Stofft and Miller have been taking their 8-year-old daughter, Mary Stofft, canoeing since she was 18 months old. Of course, she always wore a life jacket, and they kept a very close eye on her. "But once she became an even mildly proficient swimmer, we felt comfortable with her at the river," Stofft said.
Mary still wears a life jacket, which Stofft said is required for children by law. "If you have little kids, you may also want to tie everybody together, but it's not like the current is so strong you're going to drift away, especially if you're paying attention. If you have paddles, you're fine.
"Kayaking and canoeing are great for young people to learn how to do because it doesn't require a super ton of agility or even strength if you're in a kayak. Kayaks glide along the water real easy. It is repetitive motion, and some people might disagree with me, but I think you use more muscle strength in a canoe than you do in a kayak. But the great thing about it, you're on a river, so it's drifting anyway. So you just take a break. You just paddle for a while, then you rest, and the current‘s carrying you along with your party."
However, if children are off the boat and in the channel, they can drift away from adults very quickly, she said. "You've got to keep an eye on them. If your kids are going to get off the boat at all, they have to be pretty good swimmers."
Adults should wear life jackets, too, she said. But "the great thing about the river is, if you just understand how to find a shallow part - if you paddle perpendicular across the river, you'll find a part that's only six inches deep, and then you're safe."
There are practically no parts of the lower Colorado River where there is a deep channel bank to bank, she said. While perhaps one-third or less of the width of the river may be a deep channel, the rest of the width is going to be shallow, she added. "So even if the channel is carrying you down, if you could just make your way over to the shallow part, you could stick your foot out and stand up."
The exception is where the river narrows, such as an area upriver from Gateway Park, she said. "Wherever any river narrows is going to be deep, so you'd want to pay attention to that."
Want to try your
hand(s) at paddling?
The city of Yuma Parks and Recreation Department offers affordable canoe and kayak trips, complete with transportation, life jackets, equipment, instruction and tour guides. Private trips, which require a minimum of eight people, cost $16 per person per canoe and $19 per person per kayak, said David Luquin, program coordinator.
For people who wish to participate but can't raise a party of eight people, open trips are also available. Individuals or groups smaller than eight can sign up for an open trip, and when enough people have signed up, the trip goes. Anywhere from eight to 26 people can participate in an open trip, Luquin said.
The city picks participants up at West Wetlands Park, shuttles them to "Backwater 33," a put-in place located east of Gateway Park and west of the confluence, he said. Before anyone gets into the water, they don life jackets and receive safety instruction as well as instruction on the use of kayaks or canoes.

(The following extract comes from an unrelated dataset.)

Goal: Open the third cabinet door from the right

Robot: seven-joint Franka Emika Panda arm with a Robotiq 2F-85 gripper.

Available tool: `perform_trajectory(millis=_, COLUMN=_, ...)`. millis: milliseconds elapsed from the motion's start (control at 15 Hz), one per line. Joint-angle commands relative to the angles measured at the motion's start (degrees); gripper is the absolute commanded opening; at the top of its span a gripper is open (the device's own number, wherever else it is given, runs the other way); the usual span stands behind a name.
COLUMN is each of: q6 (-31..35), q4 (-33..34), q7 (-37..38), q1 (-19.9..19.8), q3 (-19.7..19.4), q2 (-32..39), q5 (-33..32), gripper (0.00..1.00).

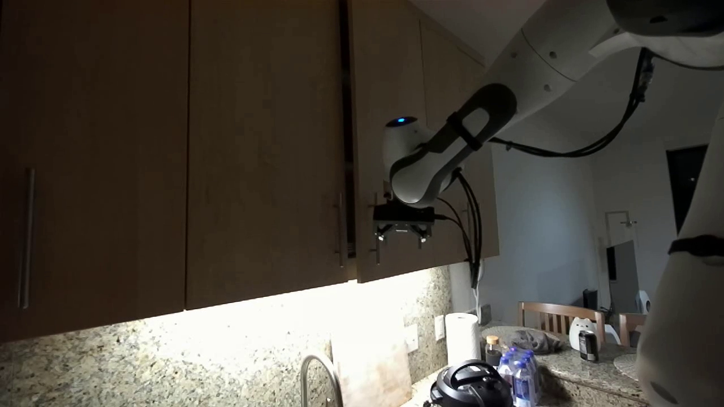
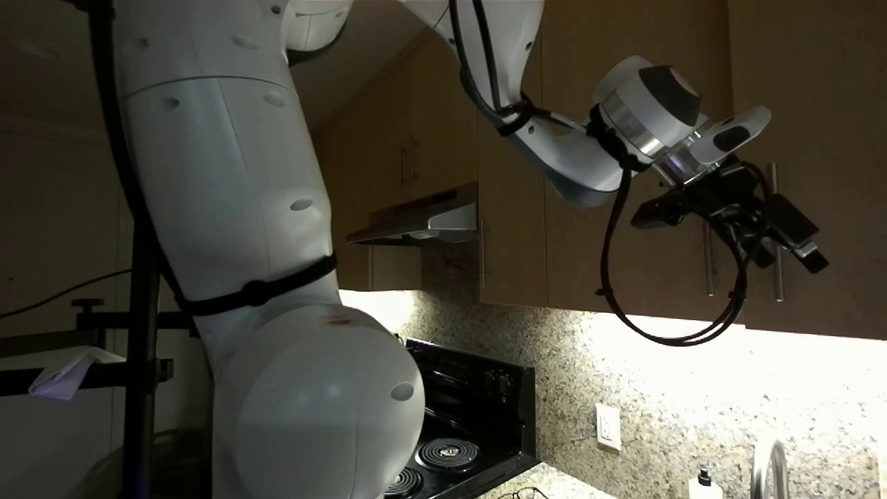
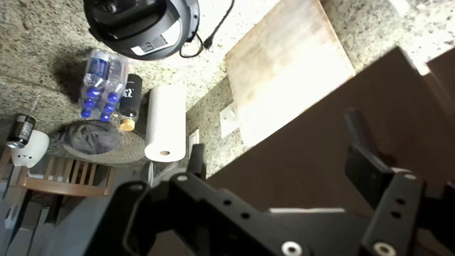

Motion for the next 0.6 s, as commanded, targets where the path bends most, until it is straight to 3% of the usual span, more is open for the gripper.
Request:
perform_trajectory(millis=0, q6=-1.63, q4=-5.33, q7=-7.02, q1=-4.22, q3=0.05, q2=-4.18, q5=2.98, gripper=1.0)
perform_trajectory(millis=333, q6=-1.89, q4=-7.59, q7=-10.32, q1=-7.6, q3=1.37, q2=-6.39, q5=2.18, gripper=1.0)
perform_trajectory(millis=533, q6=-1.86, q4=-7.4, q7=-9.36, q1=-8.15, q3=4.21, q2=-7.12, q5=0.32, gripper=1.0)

"It's just basics," Luquin said. "It's really a beginner's course. There's no whitewater." Two tour guides accompany each group of participants on the trip downriver to the West Wetlands, which may take about three hours, depending on the current, he said.
"There are different themes for open trips. Sometimes we lunch at the midway point, or we do it at the East Wetlands or the West Wetlands, depending on what the trip is."
Participants should dress comfortably and bring drinking water, hats, eye protection, sunblock and insect repellent, Luquin said. "Snacks are OK, too." Six years is the minimum age requirement.
"It's just a fun trip," Luquin said. "Depending on the time of day, we get to see a lot of wildlife. It's really relaxing. It's a nice, lovely float down, canoe down the river. I've never had any complaints. Everybody loves it. It takes you away from your worries. It's just you and the river. It's really soothing."